The things I gained when I gave up the things I thought I needed in life

Change, sometimes, mean getting rid of the chains that are holding us back, whether they are age-old habits and rituals, or emotional attachments that keep us in our zone of comfort. Going cold turkey isn’t easy, but it can be good for you too.

Will a decision to end certain behaviours change my life, and bring me closer to my family? The answer, to me, is not obvious.

Famous for starting things but not finishing them, I know that a simple act of will might not be enough. After all, it has taken me a lifetime to develop my habits, and it will take a long time to unpick and replace them.

Dismayed by the creeping familiarity of familial disconnect with my teenage children, I treat any epiphany or flash of inspiration about who I want us to be with disdain.

My hopeful insights soon disappear under waves of reality and wifi connections, the banality of modern life. I acknowledge that I’m hardwired, doomed to the same old same old. My kids seem set on their path.

I realise I’m putting myself under a lot of pressure, and ask myself – what if I don’t have to follow through? Just start something? If, listening to Bob Marley’s words, I manage to close one door for long enough, what others might open?

So I did an experiment. Tempted by the glut of sport on TV, I realised that too many hours were spent in front of the box watching mindless iterations of the same game, over and over. This was my own fix, like my children’s screentime.

Seven match one-day cricket series, entire tennis tournaments, several weekend doses of rugby, I tracked teams I didn’t much enough about, but which somehow held me in their thrall. I was far down the rabbit hole.

Tracking league tables, each game impacted not just on overall standings but my own sense of self-worth, foresight and acumen. I was pouring my eyeballs and brain into a fuzzy bowl of statistics and saggy armchair analysis. In this hyper-abundance, each game gradually mattered less and less. Still, I couldn’t pull away. I had to pull the cord, and say – enough!

I went cold turkey and got rid of the TV. With this enforced, sudden change, a vast terrain of opportunity opened up. Instead of being glued to the sofa, I sought out my kids, and negotiated time with them. We went out, in the brief aperture a new opening door provided, and started to enjoy the many things my neighbourhood and city had to offer.

I thought I was giving up televised sport.
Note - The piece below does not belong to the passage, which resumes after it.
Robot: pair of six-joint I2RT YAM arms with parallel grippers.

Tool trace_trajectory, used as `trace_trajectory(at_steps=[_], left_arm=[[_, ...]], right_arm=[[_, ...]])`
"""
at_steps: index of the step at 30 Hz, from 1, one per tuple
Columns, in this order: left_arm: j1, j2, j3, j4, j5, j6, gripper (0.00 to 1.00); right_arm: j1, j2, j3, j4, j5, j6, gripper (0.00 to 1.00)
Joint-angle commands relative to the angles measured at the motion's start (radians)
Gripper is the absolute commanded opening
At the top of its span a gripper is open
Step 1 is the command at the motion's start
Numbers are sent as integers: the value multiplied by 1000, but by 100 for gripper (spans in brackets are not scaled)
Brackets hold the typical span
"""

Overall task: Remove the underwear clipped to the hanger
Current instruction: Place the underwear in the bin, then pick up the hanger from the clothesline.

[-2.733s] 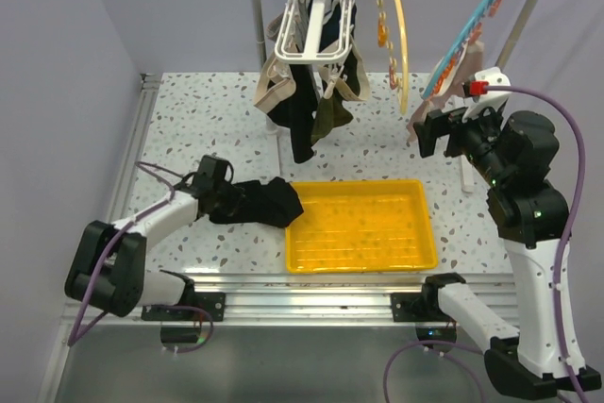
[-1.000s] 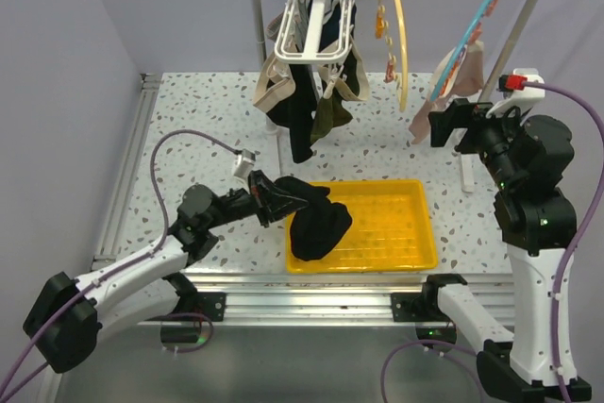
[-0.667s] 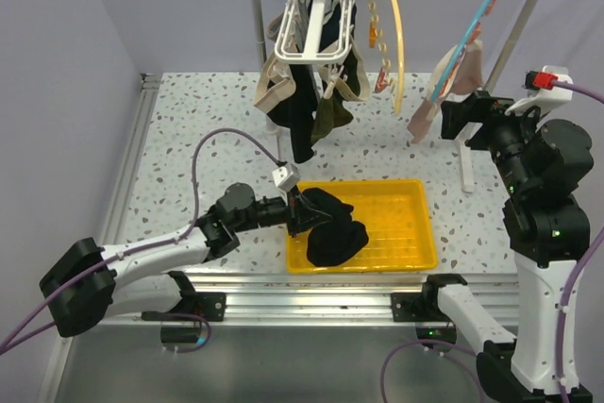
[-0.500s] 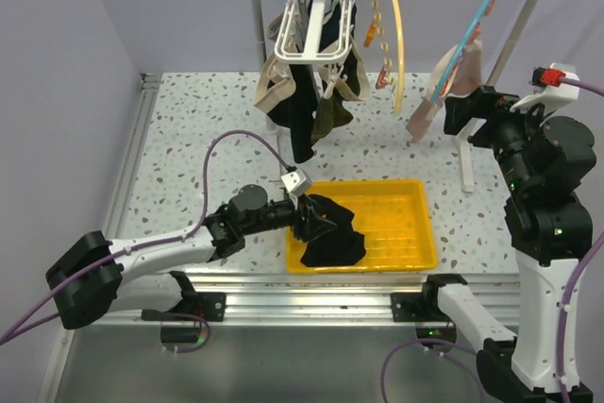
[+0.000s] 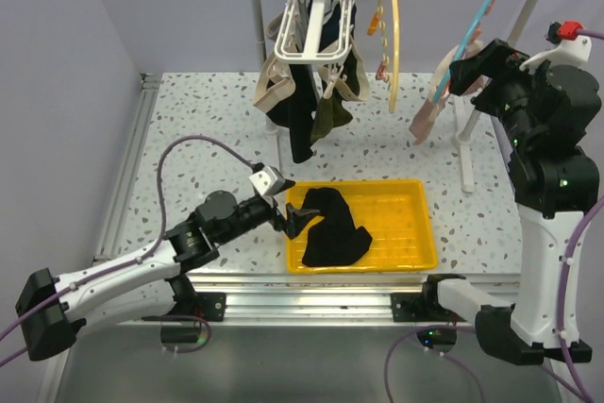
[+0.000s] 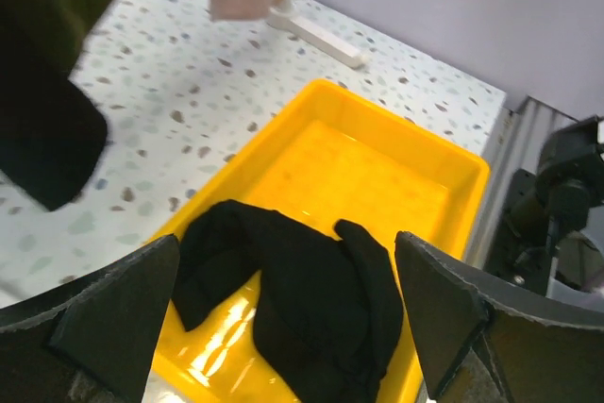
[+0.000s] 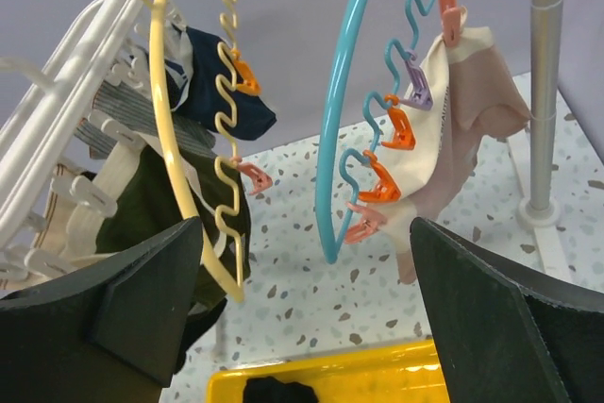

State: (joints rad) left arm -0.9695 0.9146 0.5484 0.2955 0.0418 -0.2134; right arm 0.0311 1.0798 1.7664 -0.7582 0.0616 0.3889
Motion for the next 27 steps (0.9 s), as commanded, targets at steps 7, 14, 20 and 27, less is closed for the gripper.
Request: trace_trajectory(at_steps=[7, 14, 20, 27], left_arm=[[-1, -264, 44, -223, -357, 74, 100], [-1, -353, 21, -285, -436, 49, 100], [-1, -361, 5, -294, -450, 9, 100], [-1, -358, -10, -260, -433, 17, 100]], right_arm=[[-28, 281, 342, -84, -85, 97, 85], [-28, 454, 508, -107, -31, 15, 79], [-28, 482, 516, -105, 40, -39, 75], [-28, 523, 530, -90, 90, -111, 67]])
Instead, I was finding my kids. I started writing more, and enjoyed gardening on Saturday afternoons. And I’ve never looked back. Did the Springboks win? I really have no idea.

I’m free of the self-imposed tyranny of caring. I can tune in when I want to. I’m bemused by traffic on match days and give a supercilious internal shrug when my dear brother-in-law is pulled away from his family to watch a game. I guess it’s what he needs to do. I’ve got my weekends back. To each their own.
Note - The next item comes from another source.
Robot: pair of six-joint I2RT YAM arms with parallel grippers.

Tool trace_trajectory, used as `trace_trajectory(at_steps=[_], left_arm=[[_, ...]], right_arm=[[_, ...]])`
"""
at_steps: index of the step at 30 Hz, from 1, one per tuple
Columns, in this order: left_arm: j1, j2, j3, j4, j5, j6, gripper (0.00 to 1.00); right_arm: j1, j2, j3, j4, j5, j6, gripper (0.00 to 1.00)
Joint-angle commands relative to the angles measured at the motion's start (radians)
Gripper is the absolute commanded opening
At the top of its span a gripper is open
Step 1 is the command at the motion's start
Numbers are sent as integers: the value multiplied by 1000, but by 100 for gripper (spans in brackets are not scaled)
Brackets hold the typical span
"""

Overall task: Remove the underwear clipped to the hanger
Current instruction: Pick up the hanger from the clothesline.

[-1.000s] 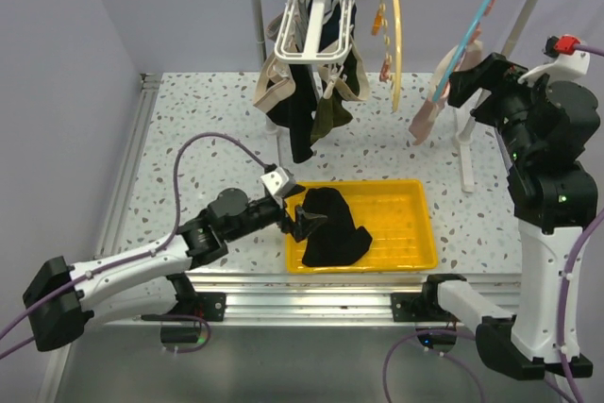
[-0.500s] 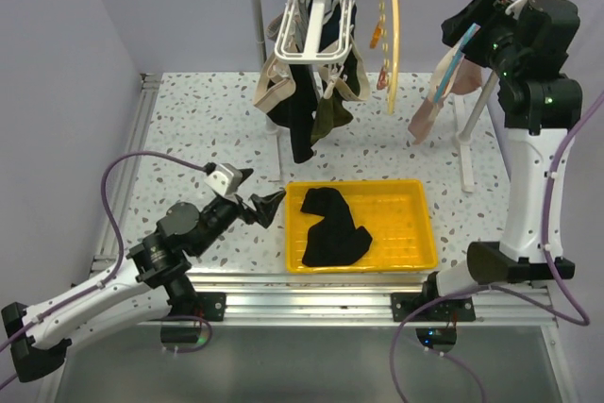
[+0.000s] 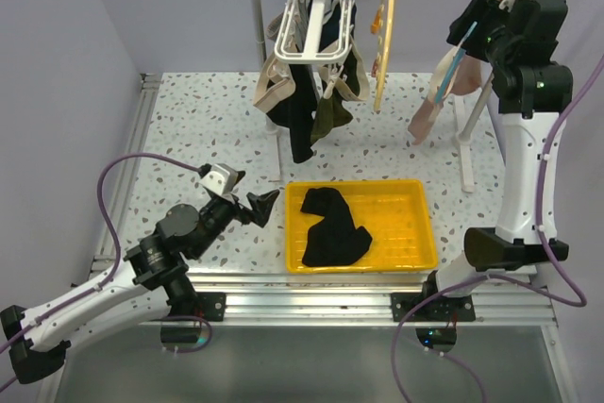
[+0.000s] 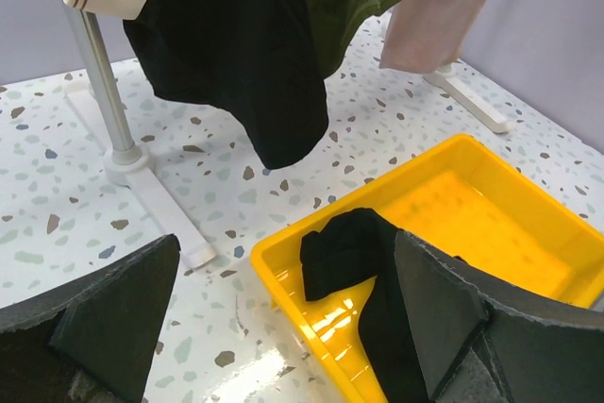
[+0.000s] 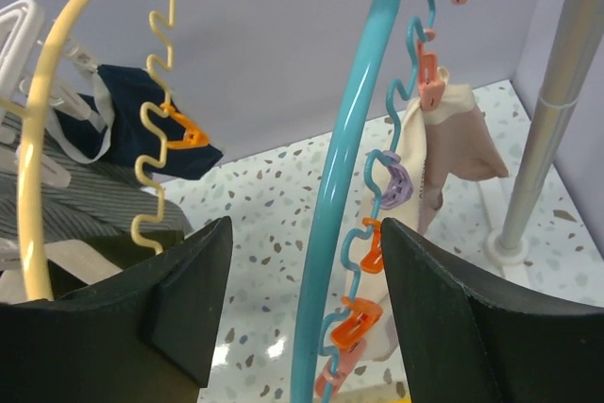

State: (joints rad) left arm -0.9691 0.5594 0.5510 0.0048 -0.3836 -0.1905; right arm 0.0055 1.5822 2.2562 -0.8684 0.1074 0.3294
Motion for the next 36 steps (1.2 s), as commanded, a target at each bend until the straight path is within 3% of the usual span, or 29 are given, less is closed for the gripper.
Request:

Buying things I thought I needed has also ended up on the pile of discarded habits. I decided never to go to shopping malls, unless absolutely necessary. As with TV sports, I realised that with my wardrobe, enough was enough.

I forwent buying any clothing for a year, content with my few T-shirts, two jerseys, jacket, three pairs of trousers and favourite shoes. I needed some undies, so bought those. That habit has remained. My cupboard today remains pretty bare. But for me, it’s full.

I no longer wonder what l should wear. I know. The seconds and micro-seconds I’ve saved add up into hours and days.

Giving up drinking alcohol was harder, and something I needed help with. I attend AA meetings regularly, have a sponsor and am benefitting from the gifts of sobriety. Like many other things in life, after a glorious run, I decided that I’d had enough. Simple.

Many people are turning to sobriety without the need for rehab treatment or the AA. It can be done. For me, who often ingested more than was reasonable or sensible, an abrupt change worked. No weaning off, no. Gradual change would not work here, the slope is too slippery. Sobriety has opened a gallery of doors that were locked shut for years.

Intimate relationships are another thing I’ve given up on chasing. If I’m not looking for a partner, I am unburdened by the distraction of romantic attachments. Loneliness changes to aloneness, and the benefits of that state.

I now have ample time to get to know myself better, to be alive to who I really am, without losing myself in a game of smoke and mirrors. This simple decision, to be happy with my single status, means that I rely upon myself and not others, and can always be pleasantly surprised.

This is a far safer and less fraught existence. I have become unyoked from societal expectations, and don’t subject myself to what I think I ought to be. I can at last just be myself. The relief is liberating.